Yes driven as the transformer and the primary current determines how much current flows through the lamp as apposed to the lamp determining how much current it will take from the supply.
I cannot be 100% certain but logic would suggest that with with a ring current of for example 1 Amp then a ratio ( primary : secondary ) of 100 : 30 in the transformers would result in an LED current of 300 mA.
I must confess that I have always had difficulties getting my head around the concept of 'current transformers' and 'current transformation', so perhaps you can help to educate me.
I have always thought of wirewound transformers transforming voltage (according to the turns ratio) with the current flowing in the secondary (hence also primary) determined by the impedance of the load connected to the secondary (with its secondary voltage). Using some very simple numbers for convenience ...
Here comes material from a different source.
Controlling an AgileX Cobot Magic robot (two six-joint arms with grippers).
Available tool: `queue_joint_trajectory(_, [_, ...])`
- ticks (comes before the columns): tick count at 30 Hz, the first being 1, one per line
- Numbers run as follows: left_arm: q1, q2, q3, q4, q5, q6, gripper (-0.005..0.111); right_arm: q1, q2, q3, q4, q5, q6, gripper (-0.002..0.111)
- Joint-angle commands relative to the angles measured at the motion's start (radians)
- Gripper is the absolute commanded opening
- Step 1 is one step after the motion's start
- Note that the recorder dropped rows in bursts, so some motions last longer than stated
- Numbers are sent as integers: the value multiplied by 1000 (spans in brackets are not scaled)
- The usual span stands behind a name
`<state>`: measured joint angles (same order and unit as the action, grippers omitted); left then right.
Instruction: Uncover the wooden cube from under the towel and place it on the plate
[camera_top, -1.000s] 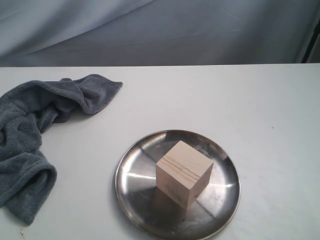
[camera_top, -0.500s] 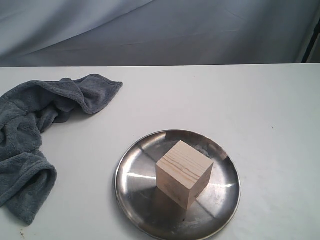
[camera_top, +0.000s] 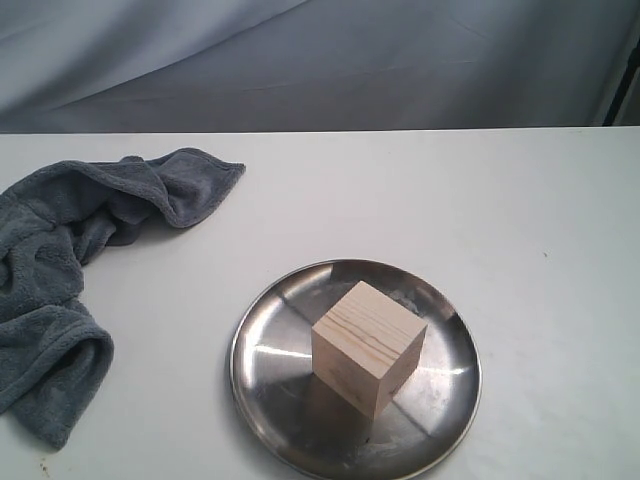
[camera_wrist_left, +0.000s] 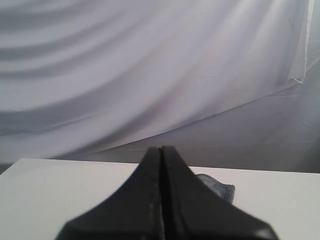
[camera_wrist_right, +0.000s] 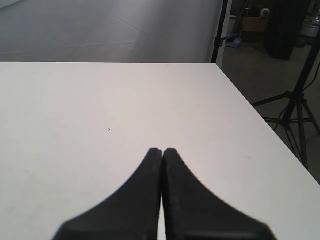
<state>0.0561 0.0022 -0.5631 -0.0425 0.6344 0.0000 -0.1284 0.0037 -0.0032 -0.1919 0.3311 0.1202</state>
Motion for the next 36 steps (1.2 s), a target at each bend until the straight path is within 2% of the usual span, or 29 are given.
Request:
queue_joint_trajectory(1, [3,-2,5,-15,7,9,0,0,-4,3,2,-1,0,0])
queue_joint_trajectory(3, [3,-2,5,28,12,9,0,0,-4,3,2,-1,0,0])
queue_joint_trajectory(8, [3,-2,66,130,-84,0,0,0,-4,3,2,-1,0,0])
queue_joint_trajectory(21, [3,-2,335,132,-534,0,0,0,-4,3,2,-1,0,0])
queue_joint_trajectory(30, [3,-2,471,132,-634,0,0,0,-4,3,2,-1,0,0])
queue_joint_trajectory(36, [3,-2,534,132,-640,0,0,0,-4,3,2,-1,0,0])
If one has just one transformer, with a 100:30 turns ratio, with its primary connected to a 240V supply, the 'secondary voltage will be 72 volts. If one connects a 10Ω load to the secondary, then the secondary current will be 7.2A and the primary current will (ignoring losses etc.) be roughly 2.16A. If one changes the load to, say, 100Ω, then the currents will be 0.72A and roughly 0.216A respectively - i.e. the impedance of the load determines what current will flow in both secondary and primary.
On the face of it, I don't see why this concept changes if one has the primaries of several transformers in series. Say there are 10 such transformers in series across the 240V sup[ply, each with a 10Ω load connected to its secondary. The primary voltage of each transformer will then be 24V, hence the secondary voltage 7.2V ... hence secondary current at each transformer of 0.72A, with about 0.216A flowing through the primaries of all the transformers.
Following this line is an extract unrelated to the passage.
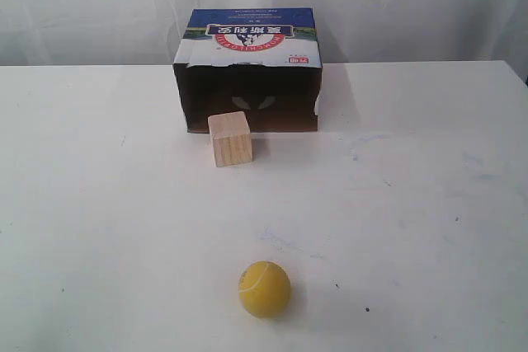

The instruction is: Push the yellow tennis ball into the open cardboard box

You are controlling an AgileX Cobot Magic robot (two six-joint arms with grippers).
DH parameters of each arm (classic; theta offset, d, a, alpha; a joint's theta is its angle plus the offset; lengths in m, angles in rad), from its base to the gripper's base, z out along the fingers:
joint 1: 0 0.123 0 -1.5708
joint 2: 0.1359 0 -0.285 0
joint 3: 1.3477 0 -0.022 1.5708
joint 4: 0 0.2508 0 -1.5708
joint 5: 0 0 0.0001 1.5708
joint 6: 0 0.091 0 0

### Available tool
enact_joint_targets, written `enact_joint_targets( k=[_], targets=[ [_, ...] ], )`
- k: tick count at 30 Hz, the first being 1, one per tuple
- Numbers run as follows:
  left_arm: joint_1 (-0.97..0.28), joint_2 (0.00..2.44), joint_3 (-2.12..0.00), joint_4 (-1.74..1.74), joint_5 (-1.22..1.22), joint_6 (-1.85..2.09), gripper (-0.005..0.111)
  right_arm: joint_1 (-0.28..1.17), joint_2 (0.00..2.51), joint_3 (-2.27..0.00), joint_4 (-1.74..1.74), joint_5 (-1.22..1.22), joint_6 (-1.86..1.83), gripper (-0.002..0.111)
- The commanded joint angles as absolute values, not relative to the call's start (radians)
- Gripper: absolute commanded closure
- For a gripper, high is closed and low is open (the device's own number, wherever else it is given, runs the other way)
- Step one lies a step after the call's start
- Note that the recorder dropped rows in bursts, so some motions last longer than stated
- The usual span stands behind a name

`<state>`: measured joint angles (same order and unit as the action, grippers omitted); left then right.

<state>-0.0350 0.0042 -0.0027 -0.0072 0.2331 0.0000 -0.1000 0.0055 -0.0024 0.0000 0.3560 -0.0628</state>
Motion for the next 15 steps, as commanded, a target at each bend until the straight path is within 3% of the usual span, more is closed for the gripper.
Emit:
enact_joint_targets(
  k=[1,15],
  targets=[
    [-0.043,0.000,0.000,-0.014,0.232,0.000,0.107,-0.101,0.000,0.000,0.000,0.342,-0.046,0.108],
    [-0.043,0.000,0.000,-0.014,0.232,0.000,0.107,-0.101,0.000,0.000,0.000,0.338,-0.046,0.108]
  ],
)
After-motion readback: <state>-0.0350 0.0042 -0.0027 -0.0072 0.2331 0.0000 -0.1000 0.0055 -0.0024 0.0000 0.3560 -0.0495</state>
If one increases the impedance of the load on the secondary of one
of the transformers, from 10Ω to 100Ω, then the maths then gets a little more complicated, since the 240V supply will presumably no longer be equally shared between all of the primaries (and I haven't yet tried to analyse the situation precisely), but there is surely no doubt that current through that one (much higher impedance) load will be much lower than it was when it was the same impedance as all the others, and that the current through (all of) the primaries will be a little lower..
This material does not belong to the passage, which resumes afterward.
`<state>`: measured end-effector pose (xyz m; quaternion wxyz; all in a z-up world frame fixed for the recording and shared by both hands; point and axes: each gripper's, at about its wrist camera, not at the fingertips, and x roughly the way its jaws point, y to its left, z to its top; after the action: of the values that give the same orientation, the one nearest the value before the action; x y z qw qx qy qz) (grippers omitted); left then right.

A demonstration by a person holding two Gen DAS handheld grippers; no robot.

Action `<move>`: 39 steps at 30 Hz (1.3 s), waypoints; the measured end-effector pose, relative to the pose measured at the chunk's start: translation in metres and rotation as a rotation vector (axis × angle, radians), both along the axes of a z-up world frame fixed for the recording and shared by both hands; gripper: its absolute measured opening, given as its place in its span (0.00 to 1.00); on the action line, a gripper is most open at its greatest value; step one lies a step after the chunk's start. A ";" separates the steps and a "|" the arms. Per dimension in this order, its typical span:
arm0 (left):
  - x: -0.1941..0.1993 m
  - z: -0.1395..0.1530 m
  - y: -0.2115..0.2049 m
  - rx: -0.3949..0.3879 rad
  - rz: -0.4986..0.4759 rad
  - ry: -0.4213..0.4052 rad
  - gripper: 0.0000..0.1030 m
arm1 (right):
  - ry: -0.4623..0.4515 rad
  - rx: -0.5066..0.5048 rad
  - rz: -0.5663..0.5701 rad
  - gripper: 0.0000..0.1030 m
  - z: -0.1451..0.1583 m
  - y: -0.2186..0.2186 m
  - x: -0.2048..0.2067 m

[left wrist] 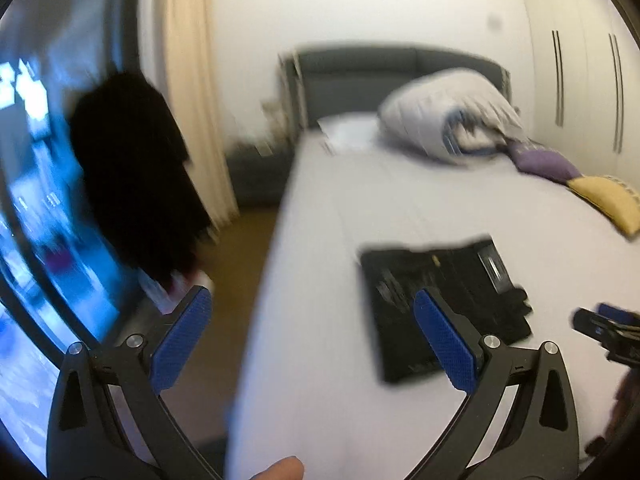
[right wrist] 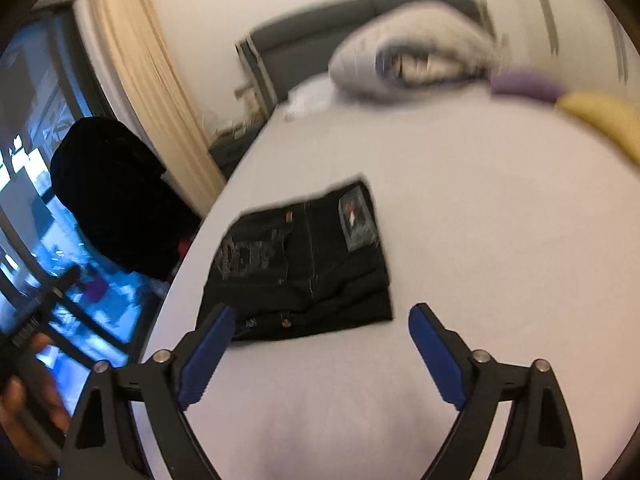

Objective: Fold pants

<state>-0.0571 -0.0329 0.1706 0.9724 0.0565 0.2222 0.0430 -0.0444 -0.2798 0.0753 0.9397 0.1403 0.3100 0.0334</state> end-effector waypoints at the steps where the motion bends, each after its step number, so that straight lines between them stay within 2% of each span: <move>1: -0.015 0.014 0.000 0.023 0.023 -0.048 1.00 | -0.050 -0.028 -0.024 1.00 0.012 0.001 -0.009; 3: -0.045 0.045 0.001 0.046 0.064 -0.152 1.00 | -0.172 -0.085 -0.083 1.00 0.040 0.002 -0.030; 5: -0.067 0.067 0.000 0.052 0.090 -0.212 1.00 | -0.259 -0.138 -0.129 1.00 0.065 0.005 -0.044; 9: -0.094 0.101 -0.001 0.051 -0.015 -0.167 1.00 | -0.406 -0.212 -0.209 1.00 0.114 0.010 -0.077; 11: -0.105 0.112 -0.002 0.061 0.000 -0.156 1.00 | -0.449 -0.214 -0.221 1.00 0.133 0.011 -0.091; 13: -0.112 0.121 -0.001 0.030 0.016 -0.130 1.00 | -0.469 -0.201 -0.219 1.00 0.150 0.010 -0.100; 15: -0.112 0.124 0.004 -0.066 -0.015 -0.042 1.00 | -0.462 -0.188 -0.213 1.00 0.162 0.009 -0.107; 17: -0.109 0.123 0.006 -0.122 -0.035 0.022 1.00 | -0.456 -0.175 -0.190 1.00 0.169 0.009 -0.115; 20: -0.110 0.113 0.001 -0.111 -0.021 0.074 1.00 | -0.413 -0.168 -0.171 1.00 0.170 0.007 -0.119; 23: -0.101 0.097 -0.005 -0.119 -0.031 0.136 1.00 | -0.313 -0.197 -0.185 1.00 0.161 0.009 -0.116; 30: -0.081 0.048 -0.013 -0.147 -0.033 0.269 1.00 | -0.096 -0.160 -0.171 1.00 0.115 0.014 -0.089; 39: -0.044 0.005 -0.015 -0.153 -0.029 0.346 1.00 | -0.011 -0.196 -0.142 1.00 0.093 0.030 -0.073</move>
<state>-0.1013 -0.0482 0.1753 0.9216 -0.0077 0.3882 0.0017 -0.1169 -0.2500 0.1688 0.9507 0.0690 0.2957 -0.0630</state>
To my simple mind, it therefore seems that, even with the transformers in series, the current flowing through each (secondary) load will be determined by the impedance of that load. If, as you are suggesting, the setup attempted to maintain the same current through the secondary when its impedance increased 10-fold, that would require a 10-fold increase in the secondary voltage - which, as well as being impractical/impossible, would violate my conception of the primary : secondary voltage ratio being equal to the turns ratio.
Can you help me?
Kind Regards, John